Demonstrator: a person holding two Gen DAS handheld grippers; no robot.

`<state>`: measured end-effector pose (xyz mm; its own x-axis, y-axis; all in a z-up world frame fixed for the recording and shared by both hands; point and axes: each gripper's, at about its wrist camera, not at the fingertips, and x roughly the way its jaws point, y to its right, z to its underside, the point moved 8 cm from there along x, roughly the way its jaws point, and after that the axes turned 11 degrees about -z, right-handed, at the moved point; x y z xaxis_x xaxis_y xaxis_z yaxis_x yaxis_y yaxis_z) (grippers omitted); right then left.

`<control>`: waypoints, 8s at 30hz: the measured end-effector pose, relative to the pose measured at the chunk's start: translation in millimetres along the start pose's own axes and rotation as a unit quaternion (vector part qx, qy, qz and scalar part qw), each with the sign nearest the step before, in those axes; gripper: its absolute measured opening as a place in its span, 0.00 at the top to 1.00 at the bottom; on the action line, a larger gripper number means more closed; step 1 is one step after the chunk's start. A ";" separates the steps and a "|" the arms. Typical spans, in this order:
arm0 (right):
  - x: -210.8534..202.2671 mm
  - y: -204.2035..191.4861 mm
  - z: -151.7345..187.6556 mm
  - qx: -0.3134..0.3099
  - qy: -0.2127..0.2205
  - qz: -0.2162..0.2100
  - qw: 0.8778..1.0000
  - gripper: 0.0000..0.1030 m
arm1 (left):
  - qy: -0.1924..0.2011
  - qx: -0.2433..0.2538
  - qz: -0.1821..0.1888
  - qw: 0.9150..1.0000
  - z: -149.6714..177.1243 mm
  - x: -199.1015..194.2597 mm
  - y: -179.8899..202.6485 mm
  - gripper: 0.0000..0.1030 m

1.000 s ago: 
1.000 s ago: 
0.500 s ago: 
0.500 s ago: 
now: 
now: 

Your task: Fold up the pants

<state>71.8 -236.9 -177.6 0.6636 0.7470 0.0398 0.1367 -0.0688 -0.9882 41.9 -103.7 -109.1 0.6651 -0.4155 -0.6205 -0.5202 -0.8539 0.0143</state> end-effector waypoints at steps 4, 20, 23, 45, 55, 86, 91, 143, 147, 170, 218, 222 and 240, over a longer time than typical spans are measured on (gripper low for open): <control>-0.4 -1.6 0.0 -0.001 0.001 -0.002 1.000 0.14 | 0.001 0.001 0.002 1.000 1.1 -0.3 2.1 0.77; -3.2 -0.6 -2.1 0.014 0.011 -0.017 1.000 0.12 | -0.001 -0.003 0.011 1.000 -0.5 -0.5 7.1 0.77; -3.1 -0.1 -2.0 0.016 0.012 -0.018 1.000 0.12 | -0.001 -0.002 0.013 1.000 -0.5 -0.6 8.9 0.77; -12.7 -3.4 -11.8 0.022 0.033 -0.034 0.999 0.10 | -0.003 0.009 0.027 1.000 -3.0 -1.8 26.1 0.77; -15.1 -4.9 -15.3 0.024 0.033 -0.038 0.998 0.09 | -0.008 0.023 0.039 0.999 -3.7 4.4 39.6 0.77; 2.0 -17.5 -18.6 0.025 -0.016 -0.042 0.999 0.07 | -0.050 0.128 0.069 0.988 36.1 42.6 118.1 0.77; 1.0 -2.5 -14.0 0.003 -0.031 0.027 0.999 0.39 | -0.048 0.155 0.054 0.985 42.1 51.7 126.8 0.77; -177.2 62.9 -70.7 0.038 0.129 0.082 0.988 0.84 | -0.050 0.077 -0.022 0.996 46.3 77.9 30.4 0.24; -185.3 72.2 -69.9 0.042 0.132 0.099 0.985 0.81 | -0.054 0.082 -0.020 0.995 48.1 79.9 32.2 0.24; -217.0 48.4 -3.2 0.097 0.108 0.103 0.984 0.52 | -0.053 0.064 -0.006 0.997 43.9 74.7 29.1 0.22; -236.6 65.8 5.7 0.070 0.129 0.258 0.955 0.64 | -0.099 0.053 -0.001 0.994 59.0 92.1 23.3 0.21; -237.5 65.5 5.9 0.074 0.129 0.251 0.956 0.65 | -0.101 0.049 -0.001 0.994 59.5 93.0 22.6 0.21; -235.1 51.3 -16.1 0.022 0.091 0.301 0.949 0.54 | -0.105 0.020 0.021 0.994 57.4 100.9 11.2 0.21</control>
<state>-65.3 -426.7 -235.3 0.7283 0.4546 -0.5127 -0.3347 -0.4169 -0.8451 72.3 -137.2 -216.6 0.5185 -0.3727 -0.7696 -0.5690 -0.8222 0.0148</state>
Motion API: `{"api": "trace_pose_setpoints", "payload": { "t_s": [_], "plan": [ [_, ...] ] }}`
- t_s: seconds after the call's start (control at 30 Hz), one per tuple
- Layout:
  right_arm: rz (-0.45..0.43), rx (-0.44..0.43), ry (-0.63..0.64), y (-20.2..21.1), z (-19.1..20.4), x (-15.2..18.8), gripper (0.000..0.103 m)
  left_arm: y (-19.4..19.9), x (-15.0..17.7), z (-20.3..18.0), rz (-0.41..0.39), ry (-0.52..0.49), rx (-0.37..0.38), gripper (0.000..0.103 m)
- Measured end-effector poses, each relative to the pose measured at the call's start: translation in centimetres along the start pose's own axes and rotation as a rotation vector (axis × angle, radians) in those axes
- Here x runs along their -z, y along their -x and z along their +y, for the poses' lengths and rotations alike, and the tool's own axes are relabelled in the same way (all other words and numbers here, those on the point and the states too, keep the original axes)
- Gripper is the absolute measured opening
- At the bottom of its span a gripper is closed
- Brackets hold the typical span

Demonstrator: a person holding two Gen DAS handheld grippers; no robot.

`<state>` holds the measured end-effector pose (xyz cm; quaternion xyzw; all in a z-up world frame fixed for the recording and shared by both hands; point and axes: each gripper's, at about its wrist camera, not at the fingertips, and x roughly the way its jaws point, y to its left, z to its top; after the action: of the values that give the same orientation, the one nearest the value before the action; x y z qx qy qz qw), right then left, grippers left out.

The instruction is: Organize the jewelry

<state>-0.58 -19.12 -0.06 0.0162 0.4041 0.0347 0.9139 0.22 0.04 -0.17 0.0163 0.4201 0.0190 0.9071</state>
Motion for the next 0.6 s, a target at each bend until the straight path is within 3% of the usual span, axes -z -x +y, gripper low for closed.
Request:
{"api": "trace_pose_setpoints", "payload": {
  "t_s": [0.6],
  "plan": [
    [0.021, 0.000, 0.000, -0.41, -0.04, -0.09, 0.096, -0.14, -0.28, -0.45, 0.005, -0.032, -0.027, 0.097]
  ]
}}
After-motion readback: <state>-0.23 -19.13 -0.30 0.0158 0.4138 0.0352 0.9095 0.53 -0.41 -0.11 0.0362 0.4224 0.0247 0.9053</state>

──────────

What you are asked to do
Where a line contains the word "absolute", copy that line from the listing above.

Solution to this problem
`<control>`: waypoints, 8s at 30hz: the measured end-effector pose, relative to the pose measured at the chunk's start: translation in millimetres along the start pose's own axes and rotation as a unit quaternion (vector part qx, qy, qz and scalar part qw), each with the sign nearest the step before, in those axes; gripper: its absolute measured opening as a place in its span, 0.00 at the top to 1.00 at the bottom; on the action line, a larger gripper number means more closed; step 1 is one step after the chunk's start. A ";" separates the steps and a "|" the arms. Typical spans, in this order:
- Gripper is the absolute measured opening

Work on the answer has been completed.